Monumento ao soldado desconhecido é o primeiro disco solo do artista plástico e compositor paulistano Eduardo Climachauska — ou simplesmente Clima. Compositor gravado por Elza Soares e Gal Costa, há tempos Clima vem planejando a realização deste trabalho autoral. Quando chegou o momento, preferiu focar nos aspectos sonoros e experimentais, deixando sua obra anterior de lado e apostando em novas ideias. Segundo Romulo Fróes, produtor e diretor artístico do álbum, Clima propôs aos músicos que tomassem como referência o álbum Mora na filosofia dos sambas de Monsueto, gravado em 1962 pelo compositor carioca, composto basicamente por percussão, trombone e coro de pastoras. Escalou Sérgio Machado na bateria, Allan Abbadia no trombone e, substituindo o coro de pastoras, a guitarra de Rodrigo Campos. O resultado é uma verdadeira “incerta” na canção brasileira atual: desconcerta pela ausência de filiação evidente ou de uma temporalidade referencial que permita sua inserção imediata na continuidade histórica da música popular. Um disco ambivalente, que violenta a fluidez da tradicional canção brasileira através da espontaneidade do improviso e de uma poética que podemos chamar de “disruptiva”.

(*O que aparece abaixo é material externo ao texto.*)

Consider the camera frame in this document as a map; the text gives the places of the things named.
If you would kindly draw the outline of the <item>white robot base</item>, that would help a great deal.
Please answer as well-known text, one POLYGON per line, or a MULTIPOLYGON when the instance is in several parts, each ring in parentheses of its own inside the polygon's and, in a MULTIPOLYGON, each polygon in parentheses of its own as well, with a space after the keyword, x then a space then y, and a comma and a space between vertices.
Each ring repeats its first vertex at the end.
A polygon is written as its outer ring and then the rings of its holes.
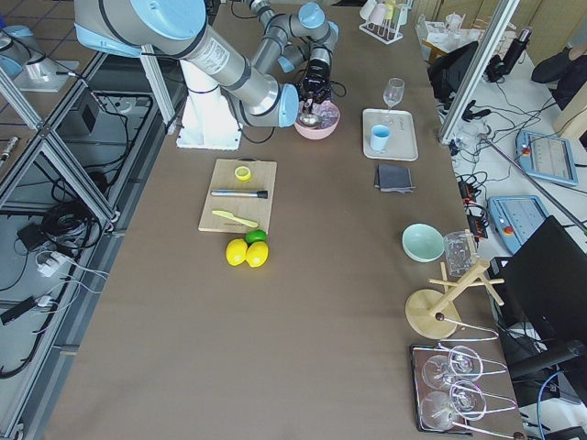
POLYGON ((181 67, 188 98, 177 147, 237 150, 240 125, 230 112, 218 82, 187 60, 181 60, 181 67))

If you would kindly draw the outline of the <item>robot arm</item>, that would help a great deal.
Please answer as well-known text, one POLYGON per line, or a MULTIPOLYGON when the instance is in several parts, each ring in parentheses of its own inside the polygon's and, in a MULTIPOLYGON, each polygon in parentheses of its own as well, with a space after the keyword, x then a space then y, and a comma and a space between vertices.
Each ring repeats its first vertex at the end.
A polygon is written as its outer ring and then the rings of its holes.
POLYGON ((238 118, 255 127, 290 127, 298 94, 266 66, 253 63, 207 24, 202 1, 75 1, 77 39, 85 47, 137 58, 151 45, 176 60, 192 63, 235 99, 238 118))
POLYGON ((304 65, 304 76, 295 84, 299 100, 311 105, 330 100, 338 25, 327 20, 315 2, 300 6, 290 15, 276 13, 268 1, 249 1, 248 6, 264 27, 260 48, 251 61, 254 68, 268 73, 280 65, 287 73, 304 65))

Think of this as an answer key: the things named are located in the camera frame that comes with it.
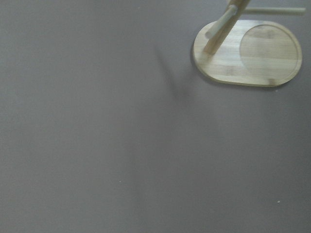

As canções de Clima, neste álbum em parceria com Nuno Ramos, trazem a marca do movimento e da disrupção: mover para cortar; interromper para recomeçar. Um jogo de palavras pode ressaltar uma contradição, um curto-circuito semântico ou suscitar uma sorte de articulação que descarta a banalidade da representação lírica e aposta no poder do tropeço e da gagueira. O cantor no corner da música, incorporado pela “anti-musa”, reveste-se de uma força cortante capaz de retalhar as disposições líricas que cerceam a tradição do samba e da MPB, abrindo caminho para uma outra racionalidade poética. Assim, entrevê-se as influências de Caetano Veloso, Milton Nascimento e João Bosco converterem-se em apropriações desconstrutivas da dicção desses autores, assimiladas pela instrumentação a meio caminho dos arroubos característicos do free jazz (principalmente através da bateria extraordinária de Machado) e de uma pegada minimalista impressa pelo diálogo da guitarra de Campos e do trombone de Abbadia.

Independente do alcance e do reconhecimento, torna-se evidente a cada lançamento que essa dupla de compositores (na realidade um trio, com a participação de Romulo Fróes) inscreve, de forma deliberada, uma sintaxe particular no mapa da canção brasileira. Abaixo, o disco e a transcrição de uma conversa breve com o autor sobre sua música, seu métodos, parceiros e o “soldado desconhecido”.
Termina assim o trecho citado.